We still have a deluge of Q3 earnings reports to sift through this week, but many of the big names — FAANG, for instance, along with Tesla (TSLA - Free Report) , Microsoft (MSFT), etc. — have already reported. Results haven’t exactly been on the level they were during the Great Reopening a couple years ago, but they’ve performed better overall than a plurality of analysts had expected. In fact, many expected we’d already be in a recession by now. We’re not, and we don’t see one on the immediate horizon, and this is as good a reason as any we’re seeing gains in the market.
There are a few key earnings reports due this week, such as Uber (UBER - Free Report) , The Walt Disney Co. (DIS - Free Report) , Arm Holdings (ARM - Free Report) and Ralph Lauren (RL - Free Report) , to name but a few. Zacks Rank #1 (Strong Buy)-rated TripAdvisor (TRIP - Free Report) reports after the closing bell today. Following solid results from rivals Expedia (EXPE - Free Report) and Booking (BKNG - Free Report) last week, expectations are for TripAdvisor to post earnings growth of over +71% on +10% revenue growth. The company has beaten earnings estimates twice in the past three quarters.
Economic data settles down this week, giving some room for Fed members to speak publicly from today through Thursday. Fed Governors Cook and Waller, along with Fed Vice Chairs Barr and Jefferson and two appearance from Fed Chair Powell will be peppered throughout the week. There is plenty for them to speak on, including whether the Fed agrees with current market sentiment that interest rates have peaked for this cycle.

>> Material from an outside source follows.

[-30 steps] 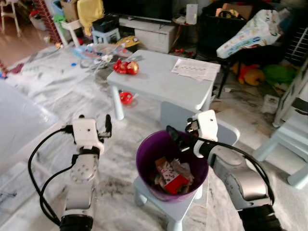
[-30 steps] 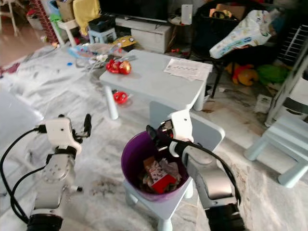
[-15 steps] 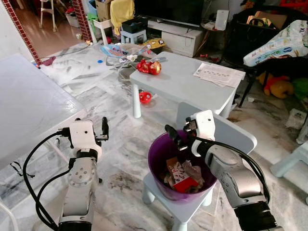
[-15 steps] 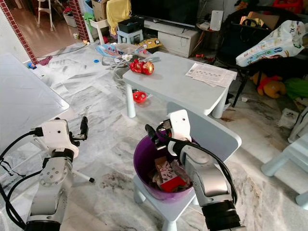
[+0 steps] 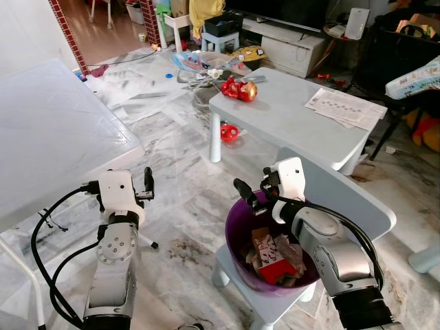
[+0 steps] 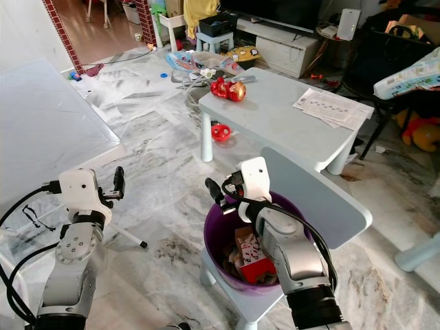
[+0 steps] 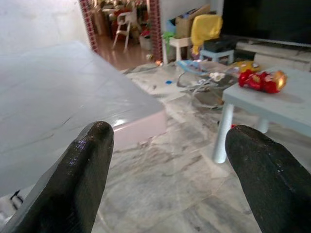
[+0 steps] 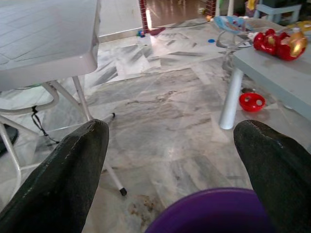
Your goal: Picking trash to rubbish bin
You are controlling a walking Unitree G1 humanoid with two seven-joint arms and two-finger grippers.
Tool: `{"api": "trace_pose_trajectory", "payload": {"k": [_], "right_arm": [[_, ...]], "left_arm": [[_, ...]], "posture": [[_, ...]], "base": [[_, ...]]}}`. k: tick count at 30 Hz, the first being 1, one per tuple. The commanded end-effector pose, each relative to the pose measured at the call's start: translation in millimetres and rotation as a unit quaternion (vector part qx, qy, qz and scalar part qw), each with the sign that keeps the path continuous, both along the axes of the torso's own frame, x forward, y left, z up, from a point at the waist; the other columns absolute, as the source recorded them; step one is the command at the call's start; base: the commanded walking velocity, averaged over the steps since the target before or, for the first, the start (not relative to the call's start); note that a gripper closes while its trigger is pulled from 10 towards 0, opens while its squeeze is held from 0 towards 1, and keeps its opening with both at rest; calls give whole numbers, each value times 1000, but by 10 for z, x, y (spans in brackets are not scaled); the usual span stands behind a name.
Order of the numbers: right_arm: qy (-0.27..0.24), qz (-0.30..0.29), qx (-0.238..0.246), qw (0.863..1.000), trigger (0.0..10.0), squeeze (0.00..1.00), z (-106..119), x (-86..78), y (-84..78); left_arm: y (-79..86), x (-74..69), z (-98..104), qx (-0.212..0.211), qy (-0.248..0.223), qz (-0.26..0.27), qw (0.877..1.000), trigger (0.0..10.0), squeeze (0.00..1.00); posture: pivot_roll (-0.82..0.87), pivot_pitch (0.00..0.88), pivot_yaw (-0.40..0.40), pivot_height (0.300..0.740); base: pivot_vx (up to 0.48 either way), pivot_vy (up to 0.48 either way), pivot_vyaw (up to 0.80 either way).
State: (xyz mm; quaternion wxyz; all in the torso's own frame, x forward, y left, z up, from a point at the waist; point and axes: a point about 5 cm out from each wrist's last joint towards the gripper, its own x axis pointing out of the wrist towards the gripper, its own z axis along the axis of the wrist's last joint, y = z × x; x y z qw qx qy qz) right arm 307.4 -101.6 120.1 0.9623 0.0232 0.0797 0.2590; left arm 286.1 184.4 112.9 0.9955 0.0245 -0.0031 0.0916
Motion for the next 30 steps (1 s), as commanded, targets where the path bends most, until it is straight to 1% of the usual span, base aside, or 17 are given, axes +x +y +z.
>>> {"api": "trace_pose_trajectory", "payload": {"k": [1,3,5,30], "right_arm": [[-8,5,-1,1000,10000,0,34,21,13],[-8,6,-1,1000,10000,0,22,16,24],[-7,8,-1,1000,10000,0,20,14,30],[-4,14,0,1000,10000,0,6,6,35]], "left_arm": [[52,5,77,-2,-11,15,1000,10000,0],[94,-2,83,1,-10,31,999,10000,0],[99,-3,76,0,-9,33,999,10000,0],[42,-20,28,-3,7,26,1000,10000,0]], "posture": [[17,21,29,740],[19,22,28,740],[21,23,27,740],[19,26,23,740]], "base": [[0,0,800],[0,0,800],[0,0,800],[0,0,800]]}}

Thus, we’ll see if market indices coast higher on last week’s rocket boosters or if the Fed members will have cause to throw a wet blanket over the proceedings. We may also see investors feel for the ceiling of high valuation in stocks if they continue trading much higher. Then again, we may have weathered the final big storm of 2023, and from here to the end of the year we may test those mid-July highs. Wouldn’t that be something?